WhenEvent[ ... ] is used here to terminate integration, whenever a numerical solution veers away from the separatrix. Doing so is desirable, because one hundred or more iterations at high WorkingPrecision typically are needed to obtain a desired solution. A small amount of experimentation is sufficient to determine that the initial value for yn'[x0n] is near -1.39. A better approximation then is obtained from

plt = Plot[Quiet@(yn[yp0, 15]["Domain"] /. s)[[1, 2]], {yp0, -1.306, -1.304}, PlotRange -> All] 

The improved estimate, given by the spike in the plot, is located within the range,

Cases[plt, Line[a__] :> a, Infinity] // Last; Position[%, Max[Last /@ %]][[1, 1]]; est = SetPrecision[{First[%%[[% - 1]]], First[%%[[% + 1]]]}, 45] (* {-1.30493508434085847547123648837441578507423401, -1.30493385315771526222761167446151375770568848} *) 

This already narrow range is reduced much further with

dom[yp0_?NumericQ] := Quiet@(yn[yp0, 45]["Domain"] /. s)[[1, 2]] gg[bl0_, bu0_] := Module[{bl = N[bl0, 45], bu = N[bu0, 45], bt, db}, Do[bt = (bl + bu)/2; db = (bu - bl)/100; If[dom[bt] - dom[bt - db] > 0, bl = bt, bu = bt], {i, 120}]; bt]; 

(Note that FixedPoint could be used here instead of Do but appears to offer no advantage, at least for the present computation.)

rough = gg @@ est (yn[rough, 45][xfn] /. s) - 120/xfn^4 (* -1.30493476864289837272479116355841854529571009 *) (* 2.170763397571277507505428*10^-30 *) 

About 80 sec was used by my PC to obtain this result.

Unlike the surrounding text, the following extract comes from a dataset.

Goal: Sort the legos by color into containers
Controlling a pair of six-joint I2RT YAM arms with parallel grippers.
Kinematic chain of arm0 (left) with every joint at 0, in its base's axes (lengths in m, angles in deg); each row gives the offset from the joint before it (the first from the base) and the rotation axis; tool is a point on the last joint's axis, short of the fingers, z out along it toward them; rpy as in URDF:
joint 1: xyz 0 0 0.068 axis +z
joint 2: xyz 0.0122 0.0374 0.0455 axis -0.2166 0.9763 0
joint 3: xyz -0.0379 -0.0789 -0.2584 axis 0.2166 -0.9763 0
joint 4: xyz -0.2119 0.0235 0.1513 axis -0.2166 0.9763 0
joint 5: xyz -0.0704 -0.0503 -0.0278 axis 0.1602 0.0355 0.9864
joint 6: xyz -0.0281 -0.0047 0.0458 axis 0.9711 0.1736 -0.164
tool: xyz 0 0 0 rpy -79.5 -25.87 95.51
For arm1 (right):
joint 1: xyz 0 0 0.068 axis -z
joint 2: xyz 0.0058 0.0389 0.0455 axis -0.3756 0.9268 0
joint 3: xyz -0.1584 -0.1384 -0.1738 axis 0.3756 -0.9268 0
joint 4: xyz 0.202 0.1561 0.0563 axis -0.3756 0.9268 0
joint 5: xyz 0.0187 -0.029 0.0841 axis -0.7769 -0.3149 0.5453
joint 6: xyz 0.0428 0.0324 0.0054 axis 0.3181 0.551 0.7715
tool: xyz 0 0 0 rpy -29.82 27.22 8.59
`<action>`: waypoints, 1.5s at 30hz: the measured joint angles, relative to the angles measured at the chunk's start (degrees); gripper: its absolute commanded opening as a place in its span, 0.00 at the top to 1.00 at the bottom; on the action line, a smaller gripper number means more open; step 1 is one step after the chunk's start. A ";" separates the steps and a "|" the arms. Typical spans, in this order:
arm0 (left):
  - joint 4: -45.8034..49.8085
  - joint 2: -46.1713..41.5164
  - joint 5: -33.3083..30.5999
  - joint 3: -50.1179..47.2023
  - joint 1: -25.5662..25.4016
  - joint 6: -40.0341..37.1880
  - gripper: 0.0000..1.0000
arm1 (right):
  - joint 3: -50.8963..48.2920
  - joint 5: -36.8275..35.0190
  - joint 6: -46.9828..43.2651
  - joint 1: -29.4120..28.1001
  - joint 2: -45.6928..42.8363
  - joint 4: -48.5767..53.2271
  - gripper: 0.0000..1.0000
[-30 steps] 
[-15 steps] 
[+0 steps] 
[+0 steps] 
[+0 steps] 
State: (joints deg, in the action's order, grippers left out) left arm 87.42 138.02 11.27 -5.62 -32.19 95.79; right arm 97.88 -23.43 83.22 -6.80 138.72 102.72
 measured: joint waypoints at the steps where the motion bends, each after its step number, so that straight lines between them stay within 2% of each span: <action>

Such very high precision usually is necessary when seeking a solution asymptotically approaching a separatrix. Below is a plot of the numerical result, in blue, and the separatrix, in orange.

LogPlot[{yn[rough, 45][xn] /. s, 144/xn^4}, {xn, x0n, xfn}, AxesLabel -> {"x/xs", "y/ys"}, LabelStyle -> Directive[Bold, 11], PlotRange -> All] 

As expected (and desired), the numerical solution is quite near the separatrix at large xn, even when viewed on a log plot.